Ягоды, смешавшиеся с громадными градинами (и ими же, разумеется, «убитые»), превратились в престранное месиво, походящее, вероятно, на молоко с кровью, кабы автор его когда-нибудь видел – можно, впрочем, представить; да все что угодно можно представить – вот он и представляет. Сцеженное грудное молоко с жертвенной кровью самой красивой девушки майя – пожалуй, лишь подобная фантазия и могла выбросить его в те края: другой конец географии, город-синкопа в городе-государстве – и вот уж жрица Того Самого Храма привычно заносит над свингующим сердцем его… заносит… заносит… ну, скажем, тесак (штучная работа, эксклюзив, материал – верхушка айсберга): хрясь! «Этот ливень…Забудешь ли ливень-то?..» – самоцитата: сам написал – сам себя и цитируй.
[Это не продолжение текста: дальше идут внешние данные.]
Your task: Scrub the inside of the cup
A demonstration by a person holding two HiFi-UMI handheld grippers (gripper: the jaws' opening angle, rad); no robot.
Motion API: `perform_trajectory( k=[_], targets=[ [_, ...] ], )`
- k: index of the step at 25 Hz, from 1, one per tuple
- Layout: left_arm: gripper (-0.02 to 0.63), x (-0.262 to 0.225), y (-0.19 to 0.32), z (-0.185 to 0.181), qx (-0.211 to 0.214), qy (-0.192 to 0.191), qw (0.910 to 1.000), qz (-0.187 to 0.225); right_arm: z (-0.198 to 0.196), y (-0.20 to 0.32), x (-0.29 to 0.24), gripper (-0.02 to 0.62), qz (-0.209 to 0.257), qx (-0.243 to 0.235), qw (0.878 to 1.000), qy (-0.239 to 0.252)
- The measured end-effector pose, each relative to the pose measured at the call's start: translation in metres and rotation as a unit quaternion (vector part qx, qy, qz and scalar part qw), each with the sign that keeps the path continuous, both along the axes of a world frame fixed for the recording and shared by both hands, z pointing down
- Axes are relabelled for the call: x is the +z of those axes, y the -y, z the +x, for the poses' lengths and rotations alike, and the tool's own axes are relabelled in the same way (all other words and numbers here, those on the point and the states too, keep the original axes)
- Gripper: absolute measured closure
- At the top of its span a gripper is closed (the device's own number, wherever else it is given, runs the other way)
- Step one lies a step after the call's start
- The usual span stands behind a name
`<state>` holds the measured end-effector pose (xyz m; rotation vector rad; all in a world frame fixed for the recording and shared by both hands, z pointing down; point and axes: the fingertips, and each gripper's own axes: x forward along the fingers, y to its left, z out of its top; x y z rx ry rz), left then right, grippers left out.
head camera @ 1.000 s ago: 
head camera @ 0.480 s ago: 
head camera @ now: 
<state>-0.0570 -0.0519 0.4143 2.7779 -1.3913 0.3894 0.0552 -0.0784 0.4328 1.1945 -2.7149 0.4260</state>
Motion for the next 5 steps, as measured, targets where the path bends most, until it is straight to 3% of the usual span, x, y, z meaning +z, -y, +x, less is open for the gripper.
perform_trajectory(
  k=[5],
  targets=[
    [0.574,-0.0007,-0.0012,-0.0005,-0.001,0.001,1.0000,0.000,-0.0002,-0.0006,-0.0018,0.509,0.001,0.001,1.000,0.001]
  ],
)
Да энергичней, энергичней! Искусство – в массы.


Твоя страна – Теодория, сказал он ей однажды. Почему не Ирмия? Она смеялась, эмаль ее зубов отливала голубым; он помнит, где это у него записано – с некоторых пор он ведет виртуальную «книгу учета»: во сне, во сне.

Ирма же, колдунья, знает он точно, сновидит из матки.


«Возможно, этот самый ливень и «размыл» окончательно и без того еле видимую тропинку его тайного, еле теплящегося уже, впрочем, желания – желания обладания Теодорией: ее границы были хорошо, очень хорошо укреплены, у каждой бойницы сидел лучник, а ворота замка если ненадолго и открывались, то затем лишь, чтобы хозяйку не упрекнули в подозрительном затворничестве…» – странно, странно, думал он, перечитывая написанное, и все было, конечно же, «не так»; сами буквы, как ему казалось, решили укоротить – кастрировать? а можно ли душу-то?